▶ **Task details**: This exercise needs the complete data reproduced exactly.

Collected data: Begin

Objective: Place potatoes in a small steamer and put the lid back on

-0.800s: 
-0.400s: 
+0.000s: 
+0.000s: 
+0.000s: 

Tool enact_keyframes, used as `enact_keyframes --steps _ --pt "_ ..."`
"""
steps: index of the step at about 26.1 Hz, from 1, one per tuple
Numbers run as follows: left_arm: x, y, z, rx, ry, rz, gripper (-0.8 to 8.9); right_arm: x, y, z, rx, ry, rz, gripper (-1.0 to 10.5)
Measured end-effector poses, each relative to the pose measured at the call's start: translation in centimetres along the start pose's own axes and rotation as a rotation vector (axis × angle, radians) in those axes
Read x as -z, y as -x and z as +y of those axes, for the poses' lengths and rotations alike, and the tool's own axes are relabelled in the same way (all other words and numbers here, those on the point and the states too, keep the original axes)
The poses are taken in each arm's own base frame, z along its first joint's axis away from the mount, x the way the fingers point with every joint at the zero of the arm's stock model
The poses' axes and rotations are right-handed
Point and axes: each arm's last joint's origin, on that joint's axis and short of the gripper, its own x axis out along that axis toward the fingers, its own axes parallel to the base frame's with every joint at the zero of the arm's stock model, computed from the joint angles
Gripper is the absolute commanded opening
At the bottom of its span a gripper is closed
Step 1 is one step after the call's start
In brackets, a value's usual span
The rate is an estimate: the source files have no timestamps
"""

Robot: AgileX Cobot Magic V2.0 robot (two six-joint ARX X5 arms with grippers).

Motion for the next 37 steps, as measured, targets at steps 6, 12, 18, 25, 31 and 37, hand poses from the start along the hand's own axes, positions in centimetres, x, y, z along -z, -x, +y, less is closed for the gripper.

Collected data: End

▶ **Result**:
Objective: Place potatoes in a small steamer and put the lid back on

-0.800s: 
-0.400s: 
+0.000s: 
+0.000s: 
+0.000s: 

Tool enact_keyframes, used as `enact_keyframes --steps _ --pt "_ ..."`
"""
steps: index of the step at about 26.1 Hz, from 1, one per tuple
Numbers run as follows: left_arm: x, y, z, rx, ry, rz, gripper (-0.8 to 8.9); right_arm: x, y, z, rx, ry, rz, gripper (-1.0 to 10.5)
Measured end-effector poses, each relative to the pose measured at the call's start: translation in centimetres along the start pose's own axes and rotation as a rotation vector (axis × angle, radians) in those axes
Read x as -z, y as -x and z as +y of those axes, for the poses' lengths and rotations alike, and the tool's own axes are relabelled in the same way (all other words and numbers here, those on the point and the states too, keep the original axes)
The poses are taken in each arm's own base frame, z along its first joint's axis away from the mount, x the way the fingers point with every joint at the zero of the arm's stock model
The poses' axes and rotations are right-handed
Point and axes: each arm's last joint's origin, on that joint's axis and short of the gripper, its own x axis out along that axis toward the fingers, its own axes parallel to the base frame's with every joint at the zero of the arm's stock model, computed from the joint angles
Gripper is the absolute commanded opening
At the bottom of its span a gripper is closed
Step 1 is one step after the call's start
In brackets, a value's usual span
The rate is an estimate: the source files have no timestamps
"""

Robot: AgileX Cobot Magic V2.0 robot (two six-joint ARX X5 arms with grippers).

Motion for the next 37 steps, as measured, targets at steps 6, 12, 18, 25, 31 and 37, hand poses from the start along the hand's own axes, positions in centimetres, x, y, z along -z, -x, +y, less is closed for the gripper.

The answer is finished.